The Arles Residency

in
Rue de la Calade, Arles, France

Last Thursday I returned from a month-long artist’s residency in Arles, France. Residencies vary quite widely in nature, from being simply a place of seclusion away from day-to-day distractions to allow the artist to focus on their work through to one that includes formal study with specific objectives and deliverables. This one tended towards the former, although I did enjoy several conversations with the curator of the gallery hosting the residency and other artists.

After spending several months researching, my purpose here was to further the practical component of my project work related to tourism. Arles, as a location hosting a World Heritage site (actually several), is a stop on many tourist’s agenda.
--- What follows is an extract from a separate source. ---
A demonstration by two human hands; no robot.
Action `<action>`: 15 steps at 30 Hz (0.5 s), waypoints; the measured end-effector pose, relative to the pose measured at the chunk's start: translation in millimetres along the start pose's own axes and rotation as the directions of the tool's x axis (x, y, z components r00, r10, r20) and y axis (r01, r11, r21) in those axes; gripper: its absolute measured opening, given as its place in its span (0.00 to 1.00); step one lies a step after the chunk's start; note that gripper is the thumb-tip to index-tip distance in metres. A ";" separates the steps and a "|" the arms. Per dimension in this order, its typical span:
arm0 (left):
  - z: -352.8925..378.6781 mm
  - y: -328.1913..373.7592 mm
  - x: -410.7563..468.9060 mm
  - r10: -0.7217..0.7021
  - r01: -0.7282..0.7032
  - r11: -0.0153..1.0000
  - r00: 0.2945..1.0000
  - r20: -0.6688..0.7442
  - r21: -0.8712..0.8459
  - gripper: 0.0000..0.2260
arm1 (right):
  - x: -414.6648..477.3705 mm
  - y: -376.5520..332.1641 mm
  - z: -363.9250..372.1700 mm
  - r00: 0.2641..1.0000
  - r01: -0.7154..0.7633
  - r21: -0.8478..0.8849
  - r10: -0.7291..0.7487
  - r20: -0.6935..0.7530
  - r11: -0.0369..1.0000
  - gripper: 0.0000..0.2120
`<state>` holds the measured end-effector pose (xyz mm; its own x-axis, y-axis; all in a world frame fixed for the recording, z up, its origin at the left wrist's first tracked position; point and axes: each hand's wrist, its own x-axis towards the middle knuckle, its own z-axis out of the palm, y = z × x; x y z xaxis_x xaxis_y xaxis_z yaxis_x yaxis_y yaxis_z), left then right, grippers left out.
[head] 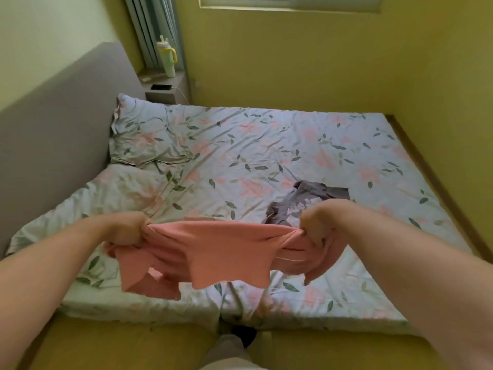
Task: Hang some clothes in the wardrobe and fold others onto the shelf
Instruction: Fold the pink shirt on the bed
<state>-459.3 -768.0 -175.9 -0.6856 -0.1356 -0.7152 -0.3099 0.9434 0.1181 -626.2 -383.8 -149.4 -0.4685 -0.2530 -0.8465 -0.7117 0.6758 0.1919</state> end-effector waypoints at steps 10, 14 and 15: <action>-22.4 -39.1 58.9 -0.187 0.189 0.982 0.978 0.095 -0.015 0.14 | 83.3 -17.7 -53.7 0.966 -0.144 -0.043 0.150 0.208 0.989 0.22; -15.4 -60.0 147.9 -0.148 0.157 0.984 0.984 -0.101 0.086 0.22 | 147.8 -20.8 -65.3 0.932 -0.241 0.231 0.291 -0.217 0.943 0.12; -6.9 -69.9 177.9 -0.138 0.147 0.987 0.984 -0.113 0.071 0.26 | 170.8 -24.5 -63.6 0.915 -0.245 0.299 0.322 -0.242 0.922 0.13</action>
<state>-564.2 -860.1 -306.7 -0.7064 -0.2982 -0.6419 -0.3597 0.9323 -0.0373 -722.1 -487.6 -267.0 -0.7844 -0.1818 -0.5930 -0.3852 0.8922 0.2359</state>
However, it is less popular than many and thus it offered a chance to observe a place that has yet to be taken over by tourism and thus has been able to retain much of its local character.

In terms of outcomes, there were four:

  1. Visual Language:
    I spent time thinking about and testing different ideas around the “language” I would use to express my work’s narrative. It is insufficient to simply make “pretty pictures”. I found myself edging towards simple icons, such as images of walls, doors, windows, stairs and remnants. More on these later.
  2. Observations on local vs. global:
    I have begun to think more specifically about the tensions between localism and globalism and how that is manifested through tourism.
  3. Style:
    Although I tend towards a documentary style as a means of conveying [factual] information, I find it can be quite dry as a result of the tendency towards the production of plain images, as these are thought to convey a sense of truth. The artful image, on the other hand is seen to be contrived or manipulated and thus lacking in veracity. I want to push against that dictum and explore the intersection of these styles, in part because I want to convey an emotional dimension in addition to the factual one.
  4. Process testing:
    This was the first of 5 such excursions, so developing a process to extract as much as possible is essential.